Langkah Joo terhenti, Ren hampir menabrak gadis itu namun masih bisa ditahannya. Joo membalikkan badan kearah Ren. Dahi gadis itu berkerut pikirannya campur aduk.

"What?? No no.. Gue nggak salah denger? Jadi itu yang lo butuhin? Nggak, makasih gue nggak tertarik."

Joo melangkah pergi, namun Ren memegang tangan Joo dan menarik gadis itu ke dalam pelukannya. Joo berusaha melepaskan pelukan Ren hingga akhrinya ia berhasil.
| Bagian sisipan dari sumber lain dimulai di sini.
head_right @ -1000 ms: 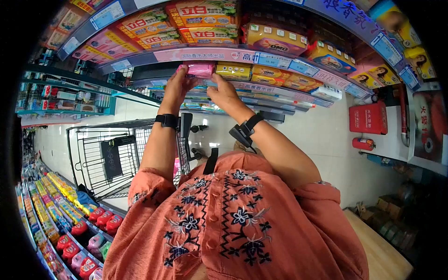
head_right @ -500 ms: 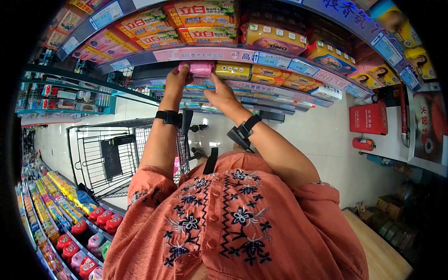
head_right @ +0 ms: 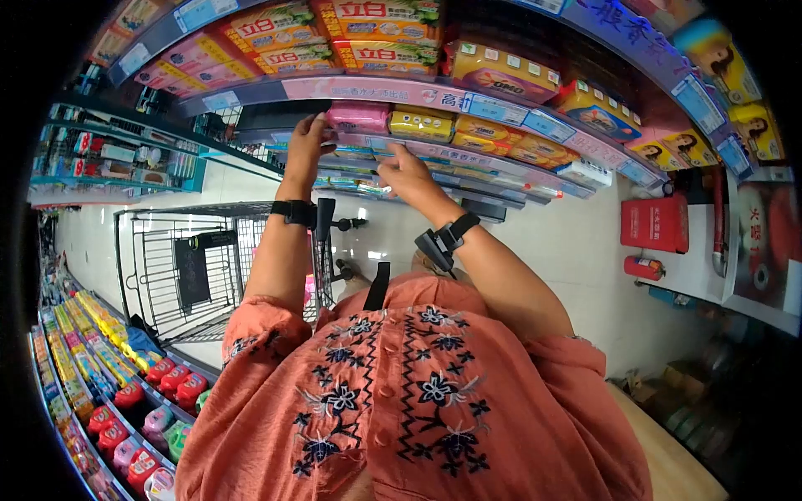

"Dari sekian banyak wanita disini yang suka sama lo kenapa harus gue? Please jangan ganggu gue lagi."

"Karena lo.. Baper ya? Muka lo sampe merah gitu. Hahaha.. Gue bercanda, ternyata lo keras kepala juga. Kayaknya bakalan susah meluluhkan hati lo."

"Muka gue merah karena gue marah, bukannya baper. Ih pede!" Joo melangkahkan kakinya cepat-cepat rasanya ingin segera menjauh dari Ren.

Suara tawa Ren mulai mereda saat ia merasakan sakit luar biasa pada kepalanya, penglihatannya mulai kabur bahkan ia tidak bisa melihat dengan jelas.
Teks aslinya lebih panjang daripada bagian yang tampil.